亚甲基四氢叶酸还原酶基因C667T多态性与EH相关性分析

A correlation analysis between C667T polymorphism of MTHFR and prevalence risk of EH: a Meta-analysis

目的:探讨亚甲基四氢叶酸还原酶(MTFHR)基因C667T位点的多态性与原发性高血压(EH)患病风险的相关性。方法:利用计算机检索Pub Med、EMbase和Web of Science数据库、CNKI、万方数据库和维普中文科技期刊全文数据库中有关MTHFR基因C677T多态性与EH相关性的研究文献,检索时限均为各数据库建库至2017年12月。由两名研究人员同时进行文献筛选及资料提取,应用Stata13.1软件对符合纳入及排除标准的研究进行Meta分析。结果:共纳入文献43篇,包括8411例EH患者,8337例对照者。经Meta分析,MTHFR基因C667T多态性与EH发病风险的相关性在等位基因模型[T与C比较:OR 95%置信区间(95%CI)为1.18~1.39)]、纯合子模型(TT与CC比较:95%CI为1.36~1.94)、杂合子模型(CT与CC比较:95%CI为1.16~1.39)、显性遗传模型(TT+CT与CC比较:95%CI为1.23~1.51)和隐性遗传模型(TT与CC+CT比较:95%CI为1.23~1.61)中均有统计学意义(OR=1.28,OR=1.63,OR=1.27,OR=1.36,OR=1.41;P<0.05),尤其是在亚洲人群中MTHFR基因C677T位点多态性与EH的发病风险有相关性,美洲人群、大洋洲人群的MTHFR基因C677T位点多态性则与EH的发病风险无相关性。结论:MFTHR基因C667T位点多态性与EH发病风险有显著的相关性。

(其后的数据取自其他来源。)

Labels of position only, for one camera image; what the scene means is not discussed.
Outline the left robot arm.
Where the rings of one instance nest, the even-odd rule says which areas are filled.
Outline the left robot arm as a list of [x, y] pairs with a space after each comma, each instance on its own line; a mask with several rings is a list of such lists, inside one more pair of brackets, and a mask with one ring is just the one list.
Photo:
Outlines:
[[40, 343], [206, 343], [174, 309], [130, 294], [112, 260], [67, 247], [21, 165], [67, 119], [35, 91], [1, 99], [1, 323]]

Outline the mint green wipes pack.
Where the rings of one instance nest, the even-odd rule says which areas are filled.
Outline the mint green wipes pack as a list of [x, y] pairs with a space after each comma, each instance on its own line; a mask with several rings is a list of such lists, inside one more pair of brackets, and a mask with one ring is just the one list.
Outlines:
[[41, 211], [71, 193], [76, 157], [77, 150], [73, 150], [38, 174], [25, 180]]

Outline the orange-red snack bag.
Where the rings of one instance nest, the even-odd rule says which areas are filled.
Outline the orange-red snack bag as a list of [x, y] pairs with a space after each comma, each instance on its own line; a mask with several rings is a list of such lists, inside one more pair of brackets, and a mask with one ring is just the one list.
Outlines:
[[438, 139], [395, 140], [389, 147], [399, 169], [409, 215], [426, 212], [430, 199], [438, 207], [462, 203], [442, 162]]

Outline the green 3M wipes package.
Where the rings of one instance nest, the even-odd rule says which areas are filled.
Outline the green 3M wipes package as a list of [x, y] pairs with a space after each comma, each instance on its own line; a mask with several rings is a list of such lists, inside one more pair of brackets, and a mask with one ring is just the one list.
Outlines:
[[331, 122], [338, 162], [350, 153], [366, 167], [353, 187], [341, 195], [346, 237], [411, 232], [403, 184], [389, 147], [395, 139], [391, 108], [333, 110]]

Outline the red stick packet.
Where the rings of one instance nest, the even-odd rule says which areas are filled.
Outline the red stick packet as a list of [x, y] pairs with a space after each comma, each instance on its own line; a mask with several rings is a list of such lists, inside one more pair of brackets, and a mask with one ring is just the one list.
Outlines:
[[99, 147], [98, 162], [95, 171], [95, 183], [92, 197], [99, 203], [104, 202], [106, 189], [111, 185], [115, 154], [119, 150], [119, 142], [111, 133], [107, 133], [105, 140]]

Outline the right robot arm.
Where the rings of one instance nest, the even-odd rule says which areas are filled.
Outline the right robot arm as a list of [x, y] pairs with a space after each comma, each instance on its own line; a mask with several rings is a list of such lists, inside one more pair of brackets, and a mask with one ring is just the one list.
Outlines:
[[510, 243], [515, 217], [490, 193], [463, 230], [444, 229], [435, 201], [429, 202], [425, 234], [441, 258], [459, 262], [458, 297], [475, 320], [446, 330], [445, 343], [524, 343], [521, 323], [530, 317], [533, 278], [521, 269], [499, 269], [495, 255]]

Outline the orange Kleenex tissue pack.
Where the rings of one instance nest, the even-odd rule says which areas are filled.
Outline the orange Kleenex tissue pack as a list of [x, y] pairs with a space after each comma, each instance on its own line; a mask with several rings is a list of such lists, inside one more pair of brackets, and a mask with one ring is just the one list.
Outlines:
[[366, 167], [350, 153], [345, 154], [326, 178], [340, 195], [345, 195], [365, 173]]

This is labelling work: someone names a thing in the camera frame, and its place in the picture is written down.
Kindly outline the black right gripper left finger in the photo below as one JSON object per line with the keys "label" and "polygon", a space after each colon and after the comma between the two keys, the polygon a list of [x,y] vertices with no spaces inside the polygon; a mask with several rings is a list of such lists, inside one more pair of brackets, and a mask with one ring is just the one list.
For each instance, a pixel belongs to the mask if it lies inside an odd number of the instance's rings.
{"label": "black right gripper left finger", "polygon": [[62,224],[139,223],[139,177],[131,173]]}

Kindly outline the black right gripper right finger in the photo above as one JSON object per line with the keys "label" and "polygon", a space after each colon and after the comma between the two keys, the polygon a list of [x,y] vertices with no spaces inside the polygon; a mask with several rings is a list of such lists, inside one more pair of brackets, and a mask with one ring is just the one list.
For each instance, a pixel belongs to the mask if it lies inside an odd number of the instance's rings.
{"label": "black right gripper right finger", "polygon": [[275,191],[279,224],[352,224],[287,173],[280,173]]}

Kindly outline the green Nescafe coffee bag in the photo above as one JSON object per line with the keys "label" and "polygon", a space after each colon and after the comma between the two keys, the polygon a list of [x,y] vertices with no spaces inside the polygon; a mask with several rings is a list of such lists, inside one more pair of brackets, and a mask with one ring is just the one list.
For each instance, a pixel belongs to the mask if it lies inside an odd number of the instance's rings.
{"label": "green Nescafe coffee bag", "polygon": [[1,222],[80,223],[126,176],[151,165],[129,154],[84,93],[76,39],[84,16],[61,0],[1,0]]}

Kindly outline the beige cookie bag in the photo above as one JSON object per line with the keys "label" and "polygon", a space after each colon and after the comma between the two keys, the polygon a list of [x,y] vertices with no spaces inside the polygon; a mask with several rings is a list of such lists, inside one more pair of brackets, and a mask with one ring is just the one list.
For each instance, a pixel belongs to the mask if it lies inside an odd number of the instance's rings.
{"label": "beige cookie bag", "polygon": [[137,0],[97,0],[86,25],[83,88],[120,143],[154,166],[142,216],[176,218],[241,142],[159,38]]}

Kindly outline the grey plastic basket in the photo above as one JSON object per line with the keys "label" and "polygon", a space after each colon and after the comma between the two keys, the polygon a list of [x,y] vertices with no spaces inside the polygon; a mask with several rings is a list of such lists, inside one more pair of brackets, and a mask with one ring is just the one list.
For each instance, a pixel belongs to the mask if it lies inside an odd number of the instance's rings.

Objective： To investigate the correlation between C677 T polymorphism of methylenetetrahydrofolate reductase（MTHFR） and prevalence risk of essential hypertension（EH）in different population. Methods： Series of database included Pub Med, EMbase, Web of Science, CNKI, Wan Fang Database and VIP were searched by using computer to find the case-control studies about the correlation between C677 T polymorphism of MTHFR and prevalence risk of EH from the time of databases＇ establishing to December, 2017. Two reviewers independently screened the title, abstract and keywords of each article. Meta-analysis of the studies which met the inclusion and exclusion criteria was performed by using STATA13.1 software. Results： 43 case-control studies with 8411 patients of EH and 8337 controlled cases were included in this research. C677 T polymorphism of MTHFR is significantly associated with EH in allele model（T vs C： OR=1.28, 95%CI： 1.18-1.39）, homozygote model（TT vs CC： OR=1.63, 95%CI： 1.36-1.94）, heterozygous model（CT vs CC： OR=1.27, 95%CI： 1.16-1.39）, dominant genetic model（TT＋CT vs CC： OR=1.36, 95%CI： 1.23-1.51） and recessive genetic model（TT vs CC＋CT： OR=1.41, 95%CI： 1.23-1.61）, especially in Asian. It was not correlation between the prevalence risk of EH and C677 T polymorphism of MTHFR in populations of American and Oceania. Conclusion： The results show that C677 T polymorphism of MTHFR is correlated with prevalence risk of EH.